Question

323. Number of Connected Components in an Undirected Graph

中文文档

Description

You have a graph of n nodes. You are given an integer n and an array edges where edges[i] = [ai, bi] indicates that there is an edge between ai and bi in the graph.

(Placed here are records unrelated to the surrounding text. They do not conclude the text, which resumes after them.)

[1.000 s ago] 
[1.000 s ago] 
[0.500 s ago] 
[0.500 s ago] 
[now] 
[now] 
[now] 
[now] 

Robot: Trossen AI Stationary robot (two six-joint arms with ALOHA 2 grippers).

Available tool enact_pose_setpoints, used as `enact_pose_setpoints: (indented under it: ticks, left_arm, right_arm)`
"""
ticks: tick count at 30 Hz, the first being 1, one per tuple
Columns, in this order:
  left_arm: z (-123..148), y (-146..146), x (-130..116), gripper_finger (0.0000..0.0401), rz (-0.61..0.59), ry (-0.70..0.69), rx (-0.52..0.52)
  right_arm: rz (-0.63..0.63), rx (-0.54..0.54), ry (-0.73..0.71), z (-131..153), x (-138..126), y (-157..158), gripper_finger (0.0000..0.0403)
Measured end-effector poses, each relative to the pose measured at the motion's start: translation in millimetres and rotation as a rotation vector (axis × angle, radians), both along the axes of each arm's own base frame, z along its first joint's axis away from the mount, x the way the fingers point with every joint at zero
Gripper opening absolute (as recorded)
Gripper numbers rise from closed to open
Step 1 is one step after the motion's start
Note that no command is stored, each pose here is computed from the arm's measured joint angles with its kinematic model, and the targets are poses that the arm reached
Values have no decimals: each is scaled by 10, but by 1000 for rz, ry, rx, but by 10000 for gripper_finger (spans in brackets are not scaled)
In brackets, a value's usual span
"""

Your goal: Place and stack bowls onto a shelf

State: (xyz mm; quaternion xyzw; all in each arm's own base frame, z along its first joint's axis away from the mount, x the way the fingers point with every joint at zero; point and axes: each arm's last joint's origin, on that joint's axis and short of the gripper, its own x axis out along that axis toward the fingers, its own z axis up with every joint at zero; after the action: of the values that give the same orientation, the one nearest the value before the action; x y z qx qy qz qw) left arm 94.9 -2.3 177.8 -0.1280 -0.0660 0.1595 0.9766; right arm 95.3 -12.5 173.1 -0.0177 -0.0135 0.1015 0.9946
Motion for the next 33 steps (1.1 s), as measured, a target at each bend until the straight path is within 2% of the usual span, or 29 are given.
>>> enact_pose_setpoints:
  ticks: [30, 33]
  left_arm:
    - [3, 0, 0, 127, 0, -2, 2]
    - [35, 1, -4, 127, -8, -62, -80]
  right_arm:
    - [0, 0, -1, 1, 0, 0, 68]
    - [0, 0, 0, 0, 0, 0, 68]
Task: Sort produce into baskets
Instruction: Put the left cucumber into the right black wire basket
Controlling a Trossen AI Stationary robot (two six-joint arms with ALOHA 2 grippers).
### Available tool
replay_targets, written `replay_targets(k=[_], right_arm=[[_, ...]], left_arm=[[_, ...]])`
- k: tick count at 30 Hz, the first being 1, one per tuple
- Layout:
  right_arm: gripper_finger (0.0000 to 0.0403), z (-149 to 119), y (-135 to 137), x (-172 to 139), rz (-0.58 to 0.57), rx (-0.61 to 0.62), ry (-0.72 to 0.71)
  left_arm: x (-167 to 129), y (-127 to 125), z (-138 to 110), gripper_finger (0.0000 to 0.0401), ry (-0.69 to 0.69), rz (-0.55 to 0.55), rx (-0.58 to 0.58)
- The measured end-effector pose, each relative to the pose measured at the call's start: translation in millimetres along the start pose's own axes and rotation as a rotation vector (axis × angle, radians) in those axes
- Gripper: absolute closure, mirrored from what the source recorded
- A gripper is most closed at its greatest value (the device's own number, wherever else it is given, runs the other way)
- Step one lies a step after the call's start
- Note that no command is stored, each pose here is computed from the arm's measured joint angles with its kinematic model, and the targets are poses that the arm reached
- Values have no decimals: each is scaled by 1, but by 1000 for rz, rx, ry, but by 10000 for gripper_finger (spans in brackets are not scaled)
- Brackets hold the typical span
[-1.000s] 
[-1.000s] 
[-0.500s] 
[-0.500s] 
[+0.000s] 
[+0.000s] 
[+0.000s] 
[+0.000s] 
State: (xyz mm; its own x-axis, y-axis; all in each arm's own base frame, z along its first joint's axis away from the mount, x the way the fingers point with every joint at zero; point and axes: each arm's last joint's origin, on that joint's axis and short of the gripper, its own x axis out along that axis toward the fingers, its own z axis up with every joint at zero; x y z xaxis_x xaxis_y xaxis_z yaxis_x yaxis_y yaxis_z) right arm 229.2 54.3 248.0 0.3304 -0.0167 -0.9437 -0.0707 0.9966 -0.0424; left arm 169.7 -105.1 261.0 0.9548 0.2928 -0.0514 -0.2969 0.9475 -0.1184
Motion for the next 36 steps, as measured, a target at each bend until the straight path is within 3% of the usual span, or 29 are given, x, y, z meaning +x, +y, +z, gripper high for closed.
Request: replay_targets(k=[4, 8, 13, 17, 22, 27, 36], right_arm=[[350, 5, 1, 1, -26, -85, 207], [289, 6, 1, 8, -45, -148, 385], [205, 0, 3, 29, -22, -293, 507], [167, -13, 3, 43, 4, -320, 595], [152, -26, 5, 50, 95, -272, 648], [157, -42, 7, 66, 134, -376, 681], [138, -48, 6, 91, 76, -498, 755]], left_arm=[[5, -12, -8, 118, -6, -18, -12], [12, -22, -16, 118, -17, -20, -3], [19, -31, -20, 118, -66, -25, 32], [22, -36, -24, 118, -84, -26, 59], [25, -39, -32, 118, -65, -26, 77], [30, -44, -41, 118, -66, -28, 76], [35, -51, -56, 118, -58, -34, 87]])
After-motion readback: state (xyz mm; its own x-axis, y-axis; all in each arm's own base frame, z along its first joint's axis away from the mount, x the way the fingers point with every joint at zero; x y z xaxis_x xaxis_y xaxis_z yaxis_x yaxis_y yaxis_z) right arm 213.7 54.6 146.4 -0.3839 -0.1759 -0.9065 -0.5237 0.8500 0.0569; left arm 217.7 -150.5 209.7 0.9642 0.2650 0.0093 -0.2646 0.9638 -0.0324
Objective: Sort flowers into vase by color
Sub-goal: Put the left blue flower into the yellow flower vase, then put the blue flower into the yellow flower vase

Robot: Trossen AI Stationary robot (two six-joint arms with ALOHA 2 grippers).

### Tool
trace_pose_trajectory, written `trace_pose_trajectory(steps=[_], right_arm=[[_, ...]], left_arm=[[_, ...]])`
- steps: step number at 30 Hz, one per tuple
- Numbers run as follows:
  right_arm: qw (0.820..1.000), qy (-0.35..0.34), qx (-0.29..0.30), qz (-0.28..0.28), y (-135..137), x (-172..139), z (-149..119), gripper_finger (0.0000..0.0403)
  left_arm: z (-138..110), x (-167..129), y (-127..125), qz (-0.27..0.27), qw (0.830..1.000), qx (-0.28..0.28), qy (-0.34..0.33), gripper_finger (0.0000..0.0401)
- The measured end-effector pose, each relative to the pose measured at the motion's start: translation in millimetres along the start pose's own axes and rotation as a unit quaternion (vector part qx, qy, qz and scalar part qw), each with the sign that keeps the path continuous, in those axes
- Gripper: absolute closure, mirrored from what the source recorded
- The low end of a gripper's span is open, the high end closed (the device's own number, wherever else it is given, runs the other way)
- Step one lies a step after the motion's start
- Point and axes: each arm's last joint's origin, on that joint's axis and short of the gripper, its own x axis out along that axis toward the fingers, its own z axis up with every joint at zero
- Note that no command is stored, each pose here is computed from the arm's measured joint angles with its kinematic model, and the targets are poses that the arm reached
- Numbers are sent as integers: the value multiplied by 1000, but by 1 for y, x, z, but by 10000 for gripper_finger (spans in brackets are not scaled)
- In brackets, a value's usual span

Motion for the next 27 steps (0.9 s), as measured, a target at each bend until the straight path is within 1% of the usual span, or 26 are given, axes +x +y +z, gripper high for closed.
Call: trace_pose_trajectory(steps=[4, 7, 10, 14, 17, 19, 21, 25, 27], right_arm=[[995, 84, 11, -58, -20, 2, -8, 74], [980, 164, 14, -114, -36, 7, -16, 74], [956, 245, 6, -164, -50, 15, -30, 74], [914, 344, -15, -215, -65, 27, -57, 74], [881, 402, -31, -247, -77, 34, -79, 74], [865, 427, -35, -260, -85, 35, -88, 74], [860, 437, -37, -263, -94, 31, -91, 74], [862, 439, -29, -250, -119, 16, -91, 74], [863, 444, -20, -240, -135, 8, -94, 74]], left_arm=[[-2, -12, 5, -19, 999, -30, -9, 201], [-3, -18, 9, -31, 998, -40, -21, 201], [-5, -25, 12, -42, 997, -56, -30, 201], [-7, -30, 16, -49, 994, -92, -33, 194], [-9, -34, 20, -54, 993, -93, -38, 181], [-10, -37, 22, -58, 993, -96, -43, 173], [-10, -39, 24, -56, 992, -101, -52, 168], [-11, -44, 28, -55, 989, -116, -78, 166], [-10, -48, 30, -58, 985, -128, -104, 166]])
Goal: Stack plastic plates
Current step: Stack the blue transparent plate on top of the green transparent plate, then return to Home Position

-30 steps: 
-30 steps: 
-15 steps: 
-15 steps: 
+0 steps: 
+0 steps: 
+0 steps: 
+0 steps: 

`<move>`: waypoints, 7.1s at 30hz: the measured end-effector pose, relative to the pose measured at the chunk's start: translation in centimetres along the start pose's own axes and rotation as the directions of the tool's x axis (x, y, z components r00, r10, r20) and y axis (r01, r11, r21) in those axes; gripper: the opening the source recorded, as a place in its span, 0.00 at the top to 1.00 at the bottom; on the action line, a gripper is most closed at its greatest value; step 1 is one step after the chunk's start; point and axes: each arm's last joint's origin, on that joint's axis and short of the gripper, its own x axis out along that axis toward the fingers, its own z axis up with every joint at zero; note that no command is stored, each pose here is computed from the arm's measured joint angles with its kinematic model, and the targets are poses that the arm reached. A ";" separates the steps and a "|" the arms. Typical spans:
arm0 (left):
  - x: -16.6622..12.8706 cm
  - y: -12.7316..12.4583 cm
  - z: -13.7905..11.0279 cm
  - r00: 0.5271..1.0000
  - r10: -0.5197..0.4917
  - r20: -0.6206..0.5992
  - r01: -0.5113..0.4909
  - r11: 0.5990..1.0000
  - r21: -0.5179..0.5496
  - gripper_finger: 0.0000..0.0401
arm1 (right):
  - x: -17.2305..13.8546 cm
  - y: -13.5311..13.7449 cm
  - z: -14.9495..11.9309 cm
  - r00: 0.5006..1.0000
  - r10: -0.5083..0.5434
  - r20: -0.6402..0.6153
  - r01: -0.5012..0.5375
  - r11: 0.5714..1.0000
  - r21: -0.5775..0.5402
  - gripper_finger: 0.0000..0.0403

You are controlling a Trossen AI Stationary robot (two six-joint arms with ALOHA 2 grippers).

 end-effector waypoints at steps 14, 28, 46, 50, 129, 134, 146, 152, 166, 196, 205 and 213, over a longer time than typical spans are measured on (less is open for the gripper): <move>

Return _the number of connected components in the graph_.

 

Example 1:

Input: n = 5, edges = [[0,1],[1,2],[3,4]]
Output: 2

Example 2:

Input: n = 5, edges = [[0,1],[1,2],[2,3],[3,4]]
Output: 1

 

Constraints:

• 1 <= n <= 2000
• 1 <= edges.length <= 5000
• edges[i].length == 2
• 0 <= ai <= bi < n
• ai != bi
• There are no repeated edges.

Solutions

Solution 1

class Solution:
  def countComponents(self, n: int, edges: List[List[int]]) -> int:
    def find(x):
      if p[x] != x:
        p[x] = find(p[x])
      return p[x]

    p = list(range(n))
    for a, b in edges:
      p[find(a)] = find(b)
    return sum(i == find(i) for i in range(n))

class Solution {
  private int[] p;

  public int countComponents(int n, int[][] edges) {
    p = new int[n];
    for (int i = 0; i < n; ++i) {
      p[i] = i;
    }
    for (int[] e : edges) {
      int a = e[0], b = e[1];
      p[find(a)] = find(b);
    }
    int ans = 0;
    for (int i = 0; i < n; ++i) {
      if (i == find(i)) {
        ++ans;
      }
    }
    return ans;
  }

  private int find(int x) {
    if (p[x] != x) {
      p[x] = find(p[x]);
    }
    return p[x];
  }
}

class Solution {
public:
  int countComponents(int n, vector<vector<int>>& edges) {
    vector<int> p(n);
    iota(p.begin(), p.end(), 0);
    for (int i = 0; i < n; ++i) p[i] = i;
    function<int(int)> find = [&](int x) -> int {
      if (p[x] != x) p[x] = find(p[x]);
      return p[x];
    };
    for (auto& e : edges) {
      int a = e[0], b = e[1];
      p[find(a)] = find(b);
    }
    int ans = 0;
    for (int i = 0; i < n; ++i) ans += i == find(i);
    return ans;
  }
};

func countComponents(n int, edges [][]int) (ans int) {
  p := make([]int, n)
  for i := range p {
    p[i] = i
  }
  var find func(int) int
  find = func(x int) int {
    if p[x] != x {
      p[x] = find(p[x])
    }
    return p[x]
  }
  for _, e := range edges {
    a, b := e[0], e[1]
    p[find(a)] = find(b)
  }
  for i := 0; i < n; i++ {
    if i == find(i) {
      ans++
    }
  }
  return
}

/**
 * @param {number} n
 * @param {number[][]} edges
 * @return {number}
 */
var countComponents = function (n, edges) {
  let p = new Array(n);
  for (let i = 0; i < n; ++i) {
    p[i] = i;
  }
  function find(x) {
    if (p[x] != x) {
      p[x] = find(p[x]);
    }
    return p[x];
  }
  for (const [a, b] of edges) {
    p[find(a)] = find(b);
  }
  let ans = 0;
  for (let i = 0; i < n; ++i) {
    if (i == find(i)) {
      ++ans;
    }
  }
  return ans;
};